Task goal:
Within the data that follows, tally every line containing "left". Provide only the tally.

▼

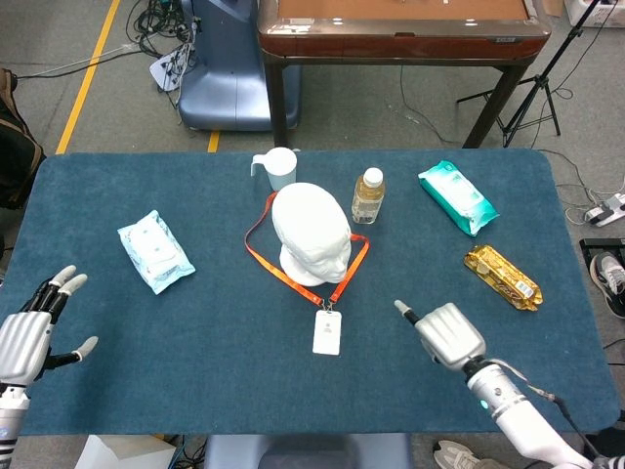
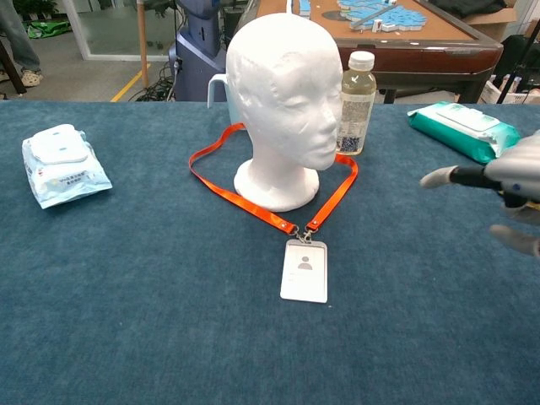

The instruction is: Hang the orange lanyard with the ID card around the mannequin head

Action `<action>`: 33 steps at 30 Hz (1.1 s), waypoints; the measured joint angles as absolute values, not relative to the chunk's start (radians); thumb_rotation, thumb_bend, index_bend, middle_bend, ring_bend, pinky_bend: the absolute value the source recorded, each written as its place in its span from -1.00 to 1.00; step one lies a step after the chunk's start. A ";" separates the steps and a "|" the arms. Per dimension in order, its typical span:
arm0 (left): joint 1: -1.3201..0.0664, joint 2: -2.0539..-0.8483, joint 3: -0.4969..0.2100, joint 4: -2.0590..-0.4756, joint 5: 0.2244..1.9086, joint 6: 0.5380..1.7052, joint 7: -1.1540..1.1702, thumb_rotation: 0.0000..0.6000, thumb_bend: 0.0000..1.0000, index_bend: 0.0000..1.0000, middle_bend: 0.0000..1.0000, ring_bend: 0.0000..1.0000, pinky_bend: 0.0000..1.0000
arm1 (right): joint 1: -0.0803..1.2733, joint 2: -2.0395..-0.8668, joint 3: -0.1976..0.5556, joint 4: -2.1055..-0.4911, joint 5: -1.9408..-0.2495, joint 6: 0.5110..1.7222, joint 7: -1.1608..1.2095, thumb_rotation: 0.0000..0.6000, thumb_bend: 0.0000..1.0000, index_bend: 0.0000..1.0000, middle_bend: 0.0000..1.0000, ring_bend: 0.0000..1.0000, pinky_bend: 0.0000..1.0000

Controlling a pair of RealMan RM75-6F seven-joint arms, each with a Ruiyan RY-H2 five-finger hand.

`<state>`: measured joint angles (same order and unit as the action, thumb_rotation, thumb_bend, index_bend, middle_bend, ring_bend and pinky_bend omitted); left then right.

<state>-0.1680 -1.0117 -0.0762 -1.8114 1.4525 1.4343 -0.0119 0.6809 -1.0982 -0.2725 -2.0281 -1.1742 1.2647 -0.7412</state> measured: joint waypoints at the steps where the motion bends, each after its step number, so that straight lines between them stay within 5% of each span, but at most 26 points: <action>1: -0.168 -1.018 -0.078 -1.805 1.450 1.437 -0.007 1.00 -0.61 -0.73 -0.87 -0.84 -0.53 | 0.664 -1.087 -0.274 -2.027 -1.186 1.282 -0.729 1.00 -0.38 -0.73 0.59 0.65 0.99; 13: -0.152 -1.106 -0.089 -1.713 1.429 1.476 0.012 1.00 -0.61 -0.73 -0.87 -0.84 -0.60 | 0.458 -1.051 -0.240 -1.891 -1.322 1.476 -0.529 1.00 -0.65 -0.73 0.02 0.02 0.32; 25: -0.092 -1.160 -0.048 -1.666 1.503 1.568 -0.006 1.00 -0.61 -0.73 -0.88 -0.85 -0.60 | 0.294 -1.147 -0.157 -1.630 -1.454 1.636 -0.366 1.00 -0.77 -0.70 0.02 0.01 0.27; 33: -0.075 -1.195 -0.041 -1.659 1.528 1.595 0.059 1.00 -0.61 -0.73 -0.88 -0.85 -0.61 | 0.217 -1.173 -0.124 -1.614 -1.487 1.664 -0.365 1.00 -0.78 -0.70 0.02 0.01 0.27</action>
<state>-0.0754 -1.1950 -0.0408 -1.6591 1.5276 1.5948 0.0587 0.2167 -1.1731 -0.1236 -1.6139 -1.4866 1.6644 -0.3653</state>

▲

Response:
2